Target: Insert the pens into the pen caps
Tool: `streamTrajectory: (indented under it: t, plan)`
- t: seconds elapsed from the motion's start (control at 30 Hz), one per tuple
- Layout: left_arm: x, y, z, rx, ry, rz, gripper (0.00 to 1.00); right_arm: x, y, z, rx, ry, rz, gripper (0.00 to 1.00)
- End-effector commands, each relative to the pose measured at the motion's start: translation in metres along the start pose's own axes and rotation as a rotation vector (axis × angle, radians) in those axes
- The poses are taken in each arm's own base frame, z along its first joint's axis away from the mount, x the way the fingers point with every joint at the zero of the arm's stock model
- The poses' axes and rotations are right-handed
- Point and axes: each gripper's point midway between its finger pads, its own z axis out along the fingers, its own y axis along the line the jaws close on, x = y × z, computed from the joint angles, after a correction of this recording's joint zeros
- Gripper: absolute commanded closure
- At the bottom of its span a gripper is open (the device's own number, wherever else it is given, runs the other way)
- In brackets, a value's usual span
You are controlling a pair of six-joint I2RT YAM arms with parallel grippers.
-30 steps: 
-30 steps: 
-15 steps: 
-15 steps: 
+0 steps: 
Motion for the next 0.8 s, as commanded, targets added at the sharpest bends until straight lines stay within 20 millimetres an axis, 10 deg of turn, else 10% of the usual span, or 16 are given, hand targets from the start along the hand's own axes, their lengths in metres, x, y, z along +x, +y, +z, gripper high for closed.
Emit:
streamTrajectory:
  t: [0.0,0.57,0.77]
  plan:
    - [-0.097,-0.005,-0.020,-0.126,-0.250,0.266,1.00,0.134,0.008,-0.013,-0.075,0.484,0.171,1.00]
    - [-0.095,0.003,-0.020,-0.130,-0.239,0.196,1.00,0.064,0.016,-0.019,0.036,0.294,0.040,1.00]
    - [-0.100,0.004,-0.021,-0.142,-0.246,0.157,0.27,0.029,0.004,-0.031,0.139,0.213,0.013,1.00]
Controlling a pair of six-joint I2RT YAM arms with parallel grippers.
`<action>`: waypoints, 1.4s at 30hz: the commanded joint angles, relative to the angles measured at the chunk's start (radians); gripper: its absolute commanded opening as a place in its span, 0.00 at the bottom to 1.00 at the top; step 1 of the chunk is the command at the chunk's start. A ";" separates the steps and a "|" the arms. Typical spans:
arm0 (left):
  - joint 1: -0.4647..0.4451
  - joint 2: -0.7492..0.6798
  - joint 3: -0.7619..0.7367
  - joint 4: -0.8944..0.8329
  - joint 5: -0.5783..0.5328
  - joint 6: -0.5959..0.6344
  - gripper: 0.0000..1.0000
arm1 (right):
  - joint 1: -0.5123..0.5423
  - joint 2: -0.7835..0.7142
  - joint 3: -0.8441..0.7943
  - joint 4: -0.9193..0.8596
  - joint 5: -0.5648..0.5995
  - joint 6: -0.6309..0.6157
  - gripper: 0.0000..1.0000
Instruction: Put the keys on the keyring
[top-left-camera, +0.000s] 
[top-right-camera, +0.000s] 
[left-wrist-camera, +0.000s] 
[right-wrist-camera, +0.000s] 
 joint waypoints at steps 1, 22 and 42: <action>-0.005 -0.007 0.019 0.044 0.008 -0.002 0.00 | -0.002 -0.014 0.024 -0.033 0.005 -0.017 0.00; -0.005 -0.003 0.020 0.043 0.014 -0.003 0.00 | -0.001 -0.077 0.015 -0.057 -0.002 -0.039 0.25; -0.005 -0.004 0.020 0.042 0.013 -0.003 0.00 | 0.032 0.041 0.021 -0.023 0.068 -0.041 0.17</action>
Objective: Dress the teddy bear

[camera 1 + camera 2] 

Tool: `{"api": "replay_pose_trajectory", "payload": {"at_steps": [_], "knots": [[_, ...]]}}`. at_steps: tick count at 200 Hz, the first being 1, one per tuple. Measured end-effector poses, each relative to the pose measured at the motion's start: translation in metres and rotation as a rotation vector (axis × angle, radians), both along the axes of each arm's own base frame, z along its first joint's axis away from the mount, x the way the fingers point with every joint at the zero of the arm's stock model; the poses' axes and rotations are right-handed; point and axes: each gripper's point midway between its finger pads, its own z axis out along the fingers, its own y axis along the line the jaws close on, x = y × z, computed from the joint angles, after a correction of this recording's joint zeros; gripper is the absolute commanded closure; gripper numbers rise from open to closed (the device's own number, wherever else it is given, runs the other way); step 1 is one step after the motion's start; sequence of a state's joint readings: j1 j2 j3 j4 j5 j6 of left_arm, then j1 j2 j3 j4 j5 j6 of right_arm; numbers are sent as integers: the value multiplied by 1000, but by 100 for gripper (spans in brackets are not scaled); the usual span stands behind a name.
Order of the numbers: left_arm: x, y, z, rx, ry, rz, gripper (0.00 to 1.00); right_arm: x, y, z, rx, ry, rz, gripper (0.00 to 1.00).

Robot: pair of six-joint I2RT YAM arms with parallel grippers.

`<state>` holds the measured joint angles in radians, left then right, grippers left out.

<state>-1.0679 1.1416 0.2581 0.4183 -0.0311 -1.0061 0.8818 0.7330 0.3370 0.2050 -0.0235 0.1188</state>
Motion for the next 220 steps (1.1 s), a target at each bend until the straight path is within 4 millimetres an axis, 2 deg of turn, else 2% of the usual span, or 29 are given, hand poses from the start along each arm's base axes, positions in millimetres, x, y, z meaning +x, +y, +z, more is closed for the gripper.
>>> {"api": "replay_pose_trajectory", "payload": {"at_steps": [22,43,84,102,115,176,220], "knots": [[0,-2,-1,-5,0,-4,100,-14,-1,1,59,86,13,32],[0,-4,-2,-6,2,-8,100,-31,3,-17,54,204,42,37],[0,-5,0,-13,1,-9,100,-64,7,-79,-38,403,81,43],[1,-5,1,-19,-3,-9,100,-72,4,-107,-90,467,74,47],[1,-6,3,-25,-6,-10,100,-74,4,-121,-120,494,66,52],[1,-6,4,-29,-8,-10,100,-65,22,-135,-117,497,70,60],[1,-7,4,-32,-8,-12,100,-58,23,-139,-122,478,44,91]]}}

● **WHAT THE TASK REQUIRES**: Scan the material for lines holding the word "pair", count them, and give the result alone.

● **WRITTEN SOLUTION**: 3